Developing a Fidelity Evaluation Approach for Interpretable Machine Learning
This work addresses the need for better evaluation metrics in interpretable machine learning, though it is incremental as it adapts existing methods to a new domain.
The paper tackled the problem of evaluating the fidelity of explainable AI methods for tabular data, proposing a three-phase approach and adapting an existing method, but found no clear superiority among methods due to sensitivity to context.

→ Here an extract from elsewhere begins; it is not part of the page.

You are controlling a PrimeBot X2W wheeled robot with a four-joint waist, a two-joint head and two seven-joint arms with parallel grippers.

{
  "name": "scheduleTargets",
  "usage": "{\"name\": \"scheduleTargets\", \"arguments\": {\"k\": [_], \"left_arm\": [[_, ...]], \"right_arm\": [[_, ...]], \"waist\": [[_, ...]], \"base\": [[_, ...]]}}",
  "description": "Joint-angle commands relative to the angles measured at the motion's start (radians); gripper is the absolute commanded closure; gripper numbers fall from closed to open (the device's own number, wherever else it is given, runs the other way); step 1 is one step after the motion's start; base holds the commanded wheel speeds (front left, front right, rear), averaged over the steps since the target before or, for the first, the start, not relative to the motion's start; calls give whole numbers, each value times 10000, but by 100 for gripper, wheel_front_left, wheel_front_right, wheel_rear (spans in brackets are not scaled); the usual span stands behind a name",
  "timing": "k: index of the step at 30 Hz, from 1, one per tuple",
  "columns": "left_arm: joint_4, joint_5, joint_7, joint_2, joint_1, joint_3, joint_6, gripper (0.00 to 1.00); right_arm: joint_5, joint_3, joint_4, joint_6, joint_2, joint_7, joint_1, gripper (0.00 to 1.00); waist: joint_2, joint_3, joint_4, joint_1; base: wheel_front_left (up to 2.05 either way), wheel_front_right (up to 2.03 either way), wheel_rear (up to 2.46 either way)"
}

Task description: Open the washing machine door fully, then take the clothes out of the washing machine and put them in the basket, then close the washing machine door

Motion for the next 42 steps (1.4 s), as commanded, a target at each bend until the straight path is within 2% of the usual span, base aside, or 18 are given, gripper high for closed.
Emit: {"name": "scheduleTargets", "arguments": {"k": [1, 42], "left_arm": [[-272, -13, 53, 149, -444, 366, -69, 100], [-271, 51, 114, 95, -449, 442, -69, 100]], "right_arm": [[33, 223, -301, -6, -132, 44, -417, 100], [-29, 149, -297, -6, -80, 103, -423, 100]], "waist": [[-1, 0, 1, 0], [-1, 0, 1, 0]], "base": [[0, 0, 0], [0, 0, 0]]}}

Although modern machine learning and deep learning methods allow for complex and in-depth data analytics, the predictive models generated by these methods are often highly complex, and lack transparency. Explainable AI (XAI) methods are used to improve the interpretability of these complex models, and in doing so improve transparency. However, the inherent fitness of these explainable methods can be hard to evaluate. In particular, methods to evaluate the fidelity of the explanation to the underlying black box require further development, especially for tabular data. In this paper, we (a) propose a three phase approach to developing an evaluation method; (b) adapt an existing evaluation method primarily for image and text data to evaluate models trained on tabular data; and (c) evaluate two popular explainable methods using this evaluation method. Our evaluations suggest that the internal mechanism of the underlying predictive model, the internal mechanism of the explainable method used and model and data complexity all affect explanation fidelity. Given that explanation fidelity is so sensitive to context and tools and data used, we could not clearly identify any specific explainable method as being superior to another.